Newsrooms can make news literacy a part of their mission by implementing any number of new routines, or even rethinking the goals of existing routines. Here are a few suggestions, ranging from those that are fairly easy to implement to those that will require a more concerted effort. Many of the ideas have been adopted by our partner newsrooms in Fresno, Kansas City and Macon, Georgia.
– Explain how your news works. We know that many people are unfamiliar with journalistic concepts inherent to the reporting process. Newsrooms can build credibility by explaining how and why story and source decisions are made, how the editing, fact-checking and corrections process work, and who your reporters are. In demystifying the process for factual news gathering, newsrooms can distinguish themselves from less-reputable sources and help people build their own credibility scale for news sources. This is just the beginning to how you can invite the community into the process.
– Make transparency a priority.

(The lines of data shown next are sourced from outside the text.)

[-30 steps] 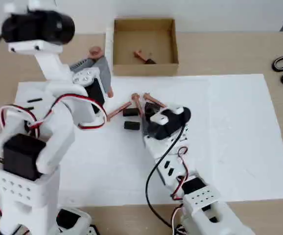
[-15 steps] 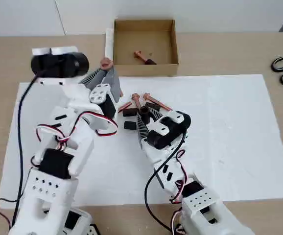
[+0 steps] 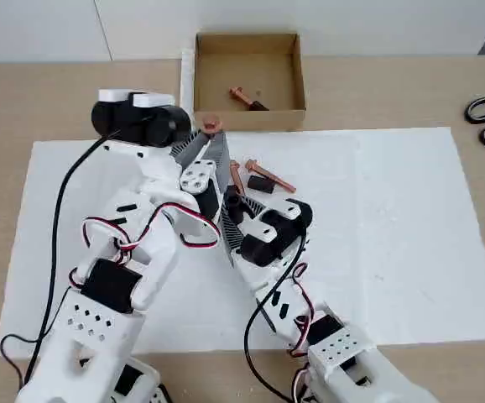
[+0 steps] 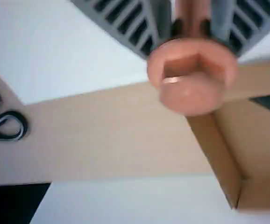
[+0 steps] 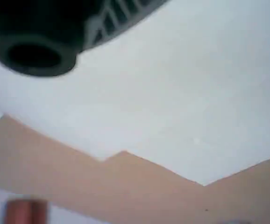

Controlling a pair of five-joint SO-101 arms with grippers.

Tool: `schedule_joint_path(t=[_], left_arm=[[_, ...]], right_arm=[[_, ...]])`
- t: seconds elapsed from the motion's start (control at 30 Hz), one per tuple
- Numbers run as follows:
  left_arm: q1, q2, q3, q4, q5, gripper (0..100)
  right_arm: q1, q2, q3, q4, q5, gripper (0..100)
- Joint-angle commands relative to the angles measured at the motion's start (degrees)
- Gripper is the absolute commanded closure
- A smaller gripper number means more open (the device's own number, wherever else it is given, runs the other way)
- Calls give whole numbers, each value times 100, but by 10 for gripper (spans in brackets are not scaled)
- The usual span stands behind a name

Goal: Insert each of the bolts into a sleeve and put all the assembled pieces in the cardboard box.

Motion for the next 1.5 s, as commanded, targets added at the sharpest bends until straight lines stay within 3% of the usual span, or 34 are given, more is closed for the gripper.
schedule_joint_path(t=[0.0,1.2,1.47], left_arm=[[44,-193,-22,97,-35,994],[44,-229,259,97,-9,994],[35,-246,251,396,70,994]], right_arm=[[-48,-154,-26,-154,70,994],[-435,-154,-53,-119,79,994],[-409,-154,-53,-145,79,994]])
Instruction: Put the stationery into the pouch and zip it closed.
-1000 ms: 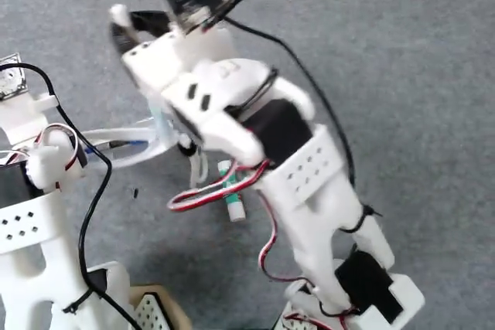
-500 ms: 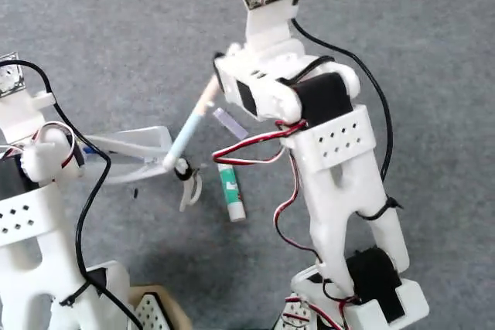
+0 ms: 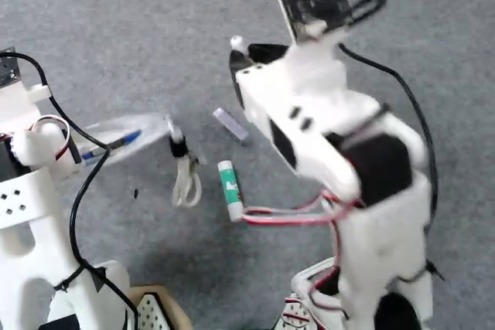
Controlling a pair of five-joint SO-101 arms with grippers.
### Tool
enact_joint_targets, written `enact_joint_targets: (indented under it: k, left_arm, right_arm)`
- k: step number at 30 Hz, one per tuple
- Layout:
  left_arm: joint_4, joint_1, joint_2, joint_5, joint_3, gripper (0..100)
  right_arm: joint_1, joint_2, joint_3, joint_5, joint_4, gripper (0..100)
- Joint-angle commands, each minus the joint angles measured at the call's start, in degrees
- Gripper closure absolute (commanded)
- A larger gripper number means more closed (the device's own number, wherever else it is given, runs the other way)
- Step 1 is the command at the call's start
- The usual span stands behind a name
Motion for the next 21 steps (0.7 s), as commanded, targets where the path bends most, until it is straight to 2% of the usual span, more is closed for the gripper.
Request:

Newsrooms can extend transparency efforts by standardizing processes for labeling stories (and defining the what they mean by “news,” “opinion,” and “analysis” labels), being generous with links to source material and other resources, posting source documents, transcripts of interviews, explaining who sources are and why they are important to the story, and acknowledging what’s missing from the story and why.

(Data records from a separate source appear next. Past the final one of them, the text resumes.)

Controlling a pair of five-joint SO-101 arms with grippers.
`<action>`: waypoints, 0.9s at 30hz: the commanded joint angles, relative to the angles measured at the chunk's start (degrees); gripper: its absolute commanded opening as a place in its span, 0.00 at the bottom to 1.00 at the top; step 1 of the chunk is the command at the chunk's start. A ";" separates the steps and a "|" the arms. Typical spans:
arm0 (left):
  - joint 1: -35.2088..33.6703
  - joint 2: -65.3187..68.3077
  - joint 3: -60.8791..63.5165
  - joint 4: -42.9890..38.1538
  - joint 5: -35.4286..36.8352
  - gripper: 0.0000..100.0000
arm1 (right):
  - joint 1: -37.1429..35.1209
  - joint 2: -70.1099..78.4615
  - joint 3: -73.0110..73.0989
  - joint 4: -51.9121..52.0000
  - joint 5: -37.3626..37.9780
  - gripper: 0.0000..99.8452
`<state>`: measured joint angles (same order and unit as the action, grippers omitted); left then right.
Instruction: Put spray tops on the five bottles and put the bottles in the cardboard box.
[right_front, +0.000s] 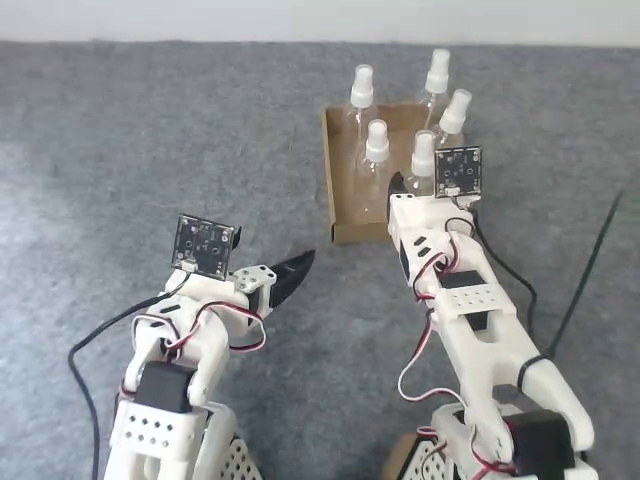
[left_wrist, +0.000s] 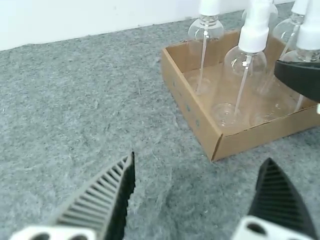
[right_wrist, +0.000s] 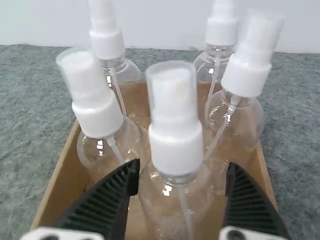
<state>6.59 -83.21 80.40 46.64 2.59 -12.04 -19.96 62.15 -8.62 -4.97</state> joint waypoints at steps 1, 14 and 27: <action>-0.35 -0.79 -0.31 -1.93 -0.35 0.36 | 0.04 -1.01 -0.44 -0.66 0.88 0.22; -0.35 -0.79 -0.31 -1.93 -0.35 0.36 | 0.04 -1.19 -1.41 -0.66 0.88 0.22; -0.35 -0.79 1.27 -4.84 -0.35 0.36 | 0.13 -7.16 -2.73 2.15 0.88 0.22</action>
<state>6.59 -83.21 81.19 45.14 2.59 -11.96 -21.80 62.15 -7.82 -4.70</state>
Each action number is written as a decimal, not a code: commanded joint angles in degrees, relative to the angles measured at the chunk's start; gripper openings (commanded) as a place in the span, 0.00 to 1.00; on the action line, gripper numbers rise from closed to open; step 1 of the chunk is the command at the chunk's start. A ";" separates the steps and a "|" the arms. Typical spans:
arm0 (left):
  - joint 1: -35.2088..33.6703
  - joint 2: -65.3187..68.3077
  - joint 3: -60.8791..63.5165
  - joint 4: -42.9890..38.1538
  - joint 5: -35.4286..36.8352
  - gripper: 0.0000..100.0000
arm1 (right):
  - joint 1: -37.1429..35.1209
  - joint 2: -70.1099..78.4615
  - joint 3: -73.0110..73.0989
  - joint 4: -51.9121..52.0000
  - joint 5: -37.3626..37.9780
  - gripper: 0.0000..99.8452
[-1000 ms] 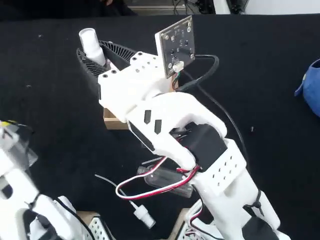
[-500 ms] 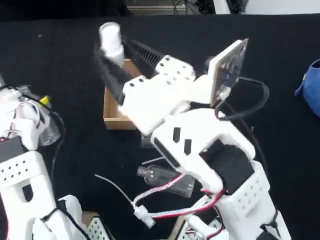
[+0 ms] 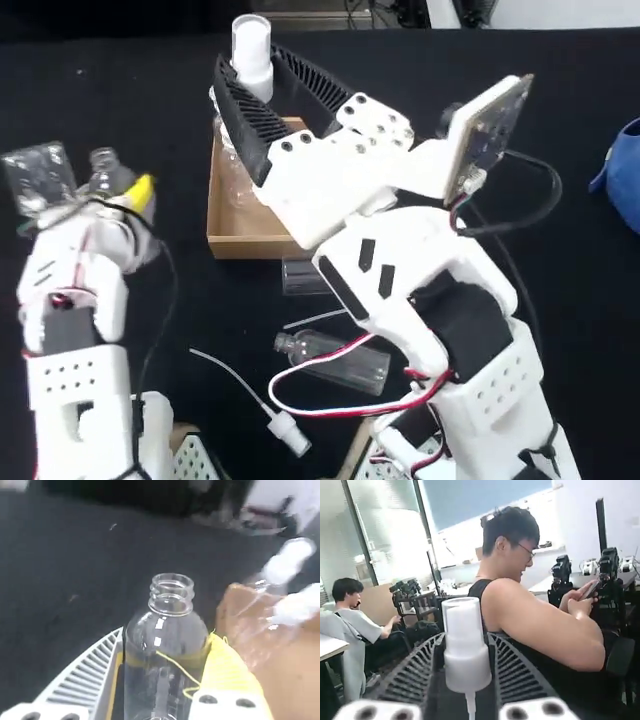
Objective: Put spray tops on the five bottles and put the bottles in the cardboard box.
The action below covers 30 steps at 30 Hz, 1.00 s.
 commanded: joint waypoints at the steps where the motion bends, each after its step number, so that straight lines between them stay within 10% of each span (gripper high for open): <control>1: 7.16 -6.07 6.73 -13.01 0.18 0.03 | 0.88 -1.27 -0.31 -2.46 -0.09 0.01; 30: 27.03 -40.35 33.45 -17.85 -0.09 0.03 | 0.62 6.37 2.07 -11.52 -0.53 0.01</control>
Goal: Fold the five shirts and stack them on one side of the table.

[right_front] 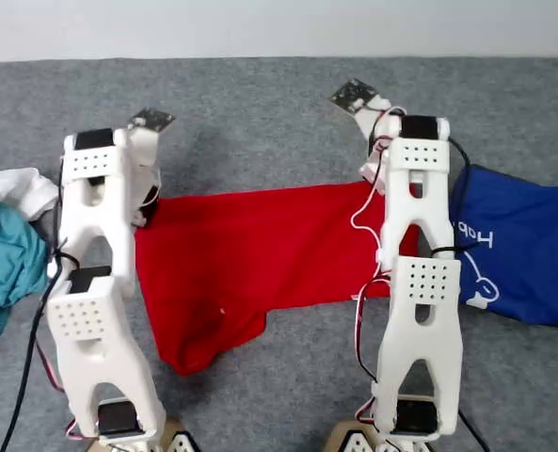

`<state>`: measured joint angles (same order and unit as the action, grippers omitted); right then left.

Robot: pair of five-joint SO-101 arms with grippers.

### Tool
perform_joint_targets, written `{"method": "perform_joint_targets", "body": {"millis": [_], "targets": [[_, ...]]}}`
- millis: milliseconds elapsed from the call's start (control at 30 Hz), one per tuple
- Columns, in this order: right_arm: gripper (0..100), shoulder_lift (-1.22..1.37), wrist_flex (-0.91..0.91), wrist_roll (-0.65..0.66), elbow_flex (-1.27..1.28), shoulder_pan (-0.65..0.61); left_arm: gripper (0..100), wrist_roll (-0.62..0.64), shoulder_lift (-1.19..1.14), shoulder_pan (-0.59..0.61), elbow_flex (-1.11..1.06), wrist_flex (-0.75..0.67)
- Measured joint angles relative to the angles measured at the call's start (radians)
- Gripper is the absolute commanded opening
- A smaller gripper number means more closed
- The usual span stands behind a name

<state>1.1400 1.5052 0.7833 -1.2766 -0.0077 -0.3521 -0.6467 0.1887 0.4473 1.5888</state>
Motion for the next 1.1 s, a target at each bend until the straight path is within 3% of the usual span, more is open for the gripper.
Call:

– Create community conversation. Quality journalism is a community service. But so should be the process that creates the journalism. Working in service of a community means being in conversation. This can be done via useful engagement tools like Hearken and GroundSource, and also by constantly asking people what they want and need to know, from whom, and why. Conversation can also come from the answering of questions about why journalists do what they do.
– Partner with others to improve community news fluency. The misinformation crisis and distrust in the media are related problems that affect everyone in the community and require a concerted effort to remedy. Newsrooms can help. For one thing, they can convene community groups with libraries, K-12 and post-secondary educators, extension learning providers, and others interested in improving community news fluency. Our partner in Macon, Georgia, The Telegraph, has worked with the local library system to provide a news literacy train-the-trainer program. And in Kansas City, the Star is teaming with the public library on “What’s your KC Q?”, a Hearken-powered project that answers people’s questions about their city. Responses also include how they found the answers, to encourage individuals to research their own burning questions.

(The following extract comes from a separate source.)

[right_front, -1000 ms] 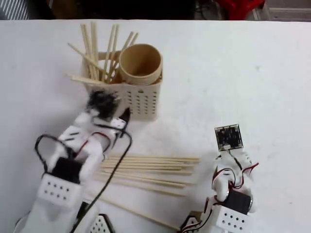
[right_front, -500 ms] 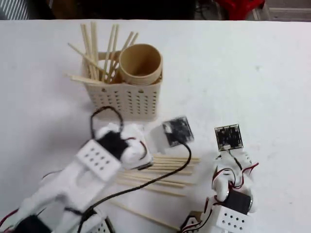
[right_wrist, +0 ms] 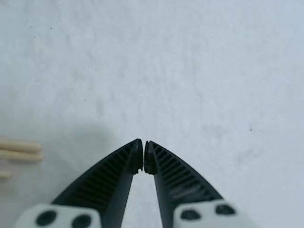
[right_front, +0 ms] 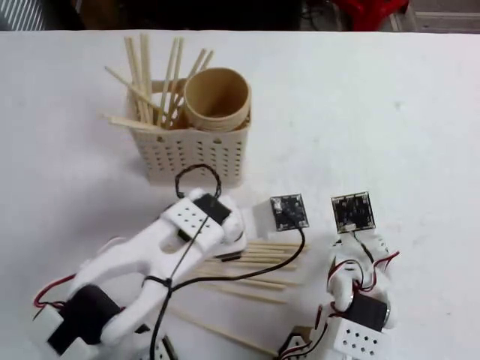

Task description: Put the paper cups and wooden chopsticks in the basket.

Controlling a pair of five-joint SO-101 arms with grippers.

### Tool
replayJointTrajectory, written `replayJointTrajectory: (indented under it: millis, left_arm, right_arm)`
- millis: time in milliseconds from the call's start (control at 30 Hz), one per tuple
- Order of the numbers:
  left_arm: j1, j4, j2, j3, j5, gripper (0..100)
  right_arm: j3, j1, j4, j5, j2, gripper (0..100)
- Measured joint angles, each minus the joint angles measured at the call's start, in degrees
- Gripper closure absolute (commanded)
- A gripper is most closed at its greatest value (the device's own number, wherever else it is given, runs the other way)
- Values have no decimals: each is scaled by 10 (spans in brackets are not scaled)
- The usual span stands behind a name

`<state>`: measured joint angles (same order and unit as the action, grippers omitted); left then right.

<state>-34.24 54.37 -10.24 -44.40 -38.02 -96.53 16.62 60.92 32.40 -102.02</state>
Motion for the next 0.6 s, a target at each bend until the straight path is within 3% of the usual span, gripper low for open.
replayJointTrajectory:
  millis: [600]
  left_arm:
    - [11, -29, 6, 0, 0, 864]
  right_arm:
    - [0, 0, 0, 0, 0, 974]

As News Co/Lab co-founder Eric Newton pointed out in part one of this follow-up series, most of the journalists we work with agree that it was part of their mission to help people understand how news works. Let’s extend that by helping people know how to find, analyze and act upon quality information online. Giving people tools to build healthy information diets can have many positive effects on a community, including building trust in quality journalism and helping people make informed decisions.
In my interactions with Cronkite students in the past couple of years, I’ve seen a heightened awareness of the challenge posed by the dynamic digital age of communication. From what I can see, they’re ready for the challenge. It seems a natural instinct for them to want to engage with their community in a meaningful way, and I believe they will embrace improving community news fluency as a key part of their role. They’re ready to be both messengers and guides.
Kristy Roschke, managing director of the ASU News Co/Lab, is a media scholar and educator. She previously served as executive director of KJZZ – SPOT 127 Youth Media Center, a community initiative of the Phoenix NPR member station that mentors and empowers the next-generation of digital storytellers.